There’s on thing that you quickly discover whenever you decide to do “research” online for “a widget”. The intended use for the widget in question is largely irrelevant. There is a truism that holds, especially in the age of the internet: “Opinions are like assholes, everyone has one.”
And that’s largely an okay thing, I suppose, if it is a casual interest that drives the research. But most of those opinions are bought and paid for by the people who want to you buy their widget instead of someone else’s widget. Free widgets abound in exchange for opinions — usually “positive” is the unsaid, and occasionally explicitly stated, requirement — which makes me look at most of these widget opinions with more than a hint of narrowed side-eye.
Negative reviews often have nothing to do with the widget itself. The box coming crushed in shipping is hardly the widget maker’s fault. Or buyer’s inattention to detail and buying the wrong widget for the intended purpose.
It has caused me to rage-quit the internet at times, especially when I am “researching” technological widgets.
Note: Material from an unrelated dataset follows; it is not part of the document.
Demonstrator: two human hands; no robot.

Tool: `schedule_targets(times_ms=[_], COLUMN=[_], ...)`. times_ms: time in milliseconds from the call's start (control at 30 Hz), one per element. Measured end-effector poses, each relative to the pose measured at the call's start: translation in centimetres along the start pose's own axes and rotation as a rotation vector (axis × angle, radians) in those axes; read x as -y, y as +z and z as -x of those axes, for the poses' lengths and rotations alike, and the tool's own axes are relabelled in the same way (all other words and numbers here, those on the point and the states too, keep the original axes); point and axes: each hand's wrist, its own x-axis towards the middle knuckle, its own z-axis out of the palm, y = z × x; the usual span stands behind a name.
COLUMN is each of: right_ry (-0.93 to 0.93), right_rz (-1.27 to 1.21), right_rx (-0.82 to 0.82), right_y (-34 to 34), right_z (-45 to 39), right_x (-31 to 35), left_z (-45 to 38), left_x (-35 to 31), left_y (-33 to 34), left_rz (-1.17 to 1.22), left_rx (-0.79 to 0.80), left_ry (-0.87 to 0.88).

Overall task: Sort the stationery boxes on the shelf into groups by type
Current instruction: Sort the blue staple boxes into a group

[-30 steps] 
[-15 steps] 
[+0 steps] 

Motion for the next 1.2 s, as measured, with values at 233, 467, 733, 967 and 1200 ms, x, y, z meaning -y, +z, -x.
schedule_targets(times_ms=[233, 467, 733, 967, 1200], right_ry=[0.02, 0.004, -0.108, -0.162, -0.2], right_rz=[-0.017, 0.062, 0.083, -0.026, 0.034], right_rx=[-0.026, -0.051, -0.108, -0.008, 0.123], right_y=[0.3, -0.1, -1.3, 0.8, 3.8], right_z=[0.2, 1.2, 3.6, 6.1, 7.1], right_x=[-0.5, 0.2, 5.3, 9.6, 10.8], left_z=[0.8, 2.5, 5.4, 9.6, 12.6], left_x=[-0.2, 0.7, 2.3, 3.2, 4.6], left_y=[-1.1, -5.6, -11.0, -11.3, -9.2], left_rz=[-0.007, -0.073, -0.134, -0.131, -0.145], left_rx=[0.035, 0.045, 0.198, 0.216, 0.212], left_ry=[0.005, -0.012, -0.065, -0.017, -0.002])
My current research is about practical gear for the kittens (and the older cats): harnesses, high-quality food (with careful consideration to the fact they are a large cat breed), leashes, backpacks, wall-climbing cat towers, drinking fountains, mental stimulation items for a breed prone to needing mental challenges, etc.
The list is extensive. And exhausting. And can be as rage-baiting as the tech widget research.
Because, when it comes down to it, there are almost no assurances that anything I read is anything more than “purchased opinion” masquerading as “independent review”.
Better yet?
“Self-review of why my own widgets are better” is also a thing, to add to the mix. Or forum “reviews” by owners or marketing folks posing as Average Joe (undisclosed or undeclared).
When I first considered getting a single kitten, there was a breeder who was outed by the other folks on the forum as being the breeder up-talking herself. Admittedly, it was pretty obvious because what I read looked very much like market copy and those “one protests too much” rejoinders. Closing the account after being called out was the only confessional required. And the community wasn’t even being mean about it, just: “C’mon, you should just come clean and admit you’re the breeder.” Not threats, not anger. You don’t quit a membership just because someone calls you out. Imagine that on WordPress? Hardly seems likely.
On the other hand, when you finally get something to click so you can get some real information, it’s like someone opening up a release valve and you sigh in one large hiss in harmony with the steam escaping that valve.
I only wish the pressure had never gotten so unbearable before that happened and that I could find a widget that actually meets my needs without the huckster sideshows.